Image : Taro Taylor/Wikimedia Commons.

C'est un hommage au caractère fantastique des plantes – et de la photosynthèse en particulier – que même les animaux veulent leur ressembler. Sans doute, pas plus que certains limaces de mer, qui depuis des millénaires mangent des algues et intègrent leurs chloroplastes dans leur corps (phénomène connu sous le nom de kleptoplastieL'hypothèse qui sous-tend ce comportement opportuniste est que les nouveaux propriétaires utilisent ces immenses réserves naturelles isolées comme source d'énergie à leurs propres fins. Une belle idée, qui aura sans doute trouvé sa place dans les manuels scolaires et fait l'objet de cours magistraux. Mais ! Gregor Christa et al. ont conclu que, bien que ces «plastes volés» affichent du CO dépendant de la lumière2 fixation (c'est-à-dire la photosynthèse), la lumière n'est pas essentielle pour les limaces de mer étudiées - Elysia timide et Plakobranchus ocellatus – pour éviter la famine. En effet, ils concluent que les plastes intériorisés semblent être une source de nourriture à digestion lente plutôt qu'une source d'énergie solaire. En d'autres termes, c'est un exemple de plantes qui nourrissent la planète (encore !). Cependant, un autre avantage de ce travail est que les animaux ne sont toujours que des animaux et non des plantes par procuration.

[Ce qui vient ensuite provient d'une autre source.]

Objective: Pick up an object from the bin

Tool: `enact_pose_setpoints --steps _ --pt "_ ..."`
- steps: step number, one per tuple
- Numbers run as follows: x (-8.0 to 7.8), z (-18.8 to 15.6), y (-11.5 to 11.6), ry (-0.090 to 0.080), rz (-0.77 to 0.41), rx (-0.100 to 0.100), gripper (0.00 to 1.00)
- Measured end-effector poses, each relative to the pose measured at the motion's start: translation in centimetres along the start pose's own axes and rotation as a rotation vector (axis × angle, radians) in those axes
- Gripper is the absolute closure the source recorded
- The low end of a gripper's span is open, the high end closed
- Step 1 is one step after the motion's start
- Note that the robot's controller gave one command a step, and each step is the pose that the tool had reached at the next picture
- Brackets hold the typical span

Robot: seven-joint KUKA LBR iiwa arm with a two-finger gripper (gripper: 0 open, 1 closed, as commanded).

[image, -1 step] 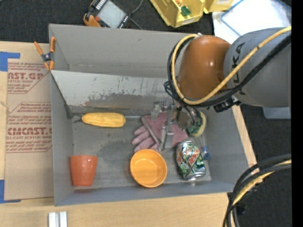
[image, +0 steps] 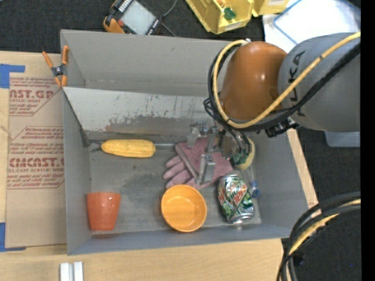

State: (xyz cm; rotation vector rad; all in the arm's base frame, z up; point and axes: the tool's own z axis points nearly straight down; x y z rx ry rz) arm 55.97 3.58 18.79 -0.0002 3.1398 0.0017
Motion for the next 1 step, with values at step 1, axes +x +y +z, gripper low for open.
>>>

Ce qui est bien, car, pour paraphraser un Harold Woolhouse, si l’on veut comprendre la biologie des plantes, il faudra finalement travailler sur… les plantes.

[Cependant, si vous souhaitez étudier les animaux qui se pénètrent mutuellement dans la tête pendant les rapports sexuels, c'est là que les limaces de mer prennent tout leur sensMais si vous souhaitez en savoir plus sur les animaux photosynthétiques, consultez cet article de Sarah Rybak – Éd.]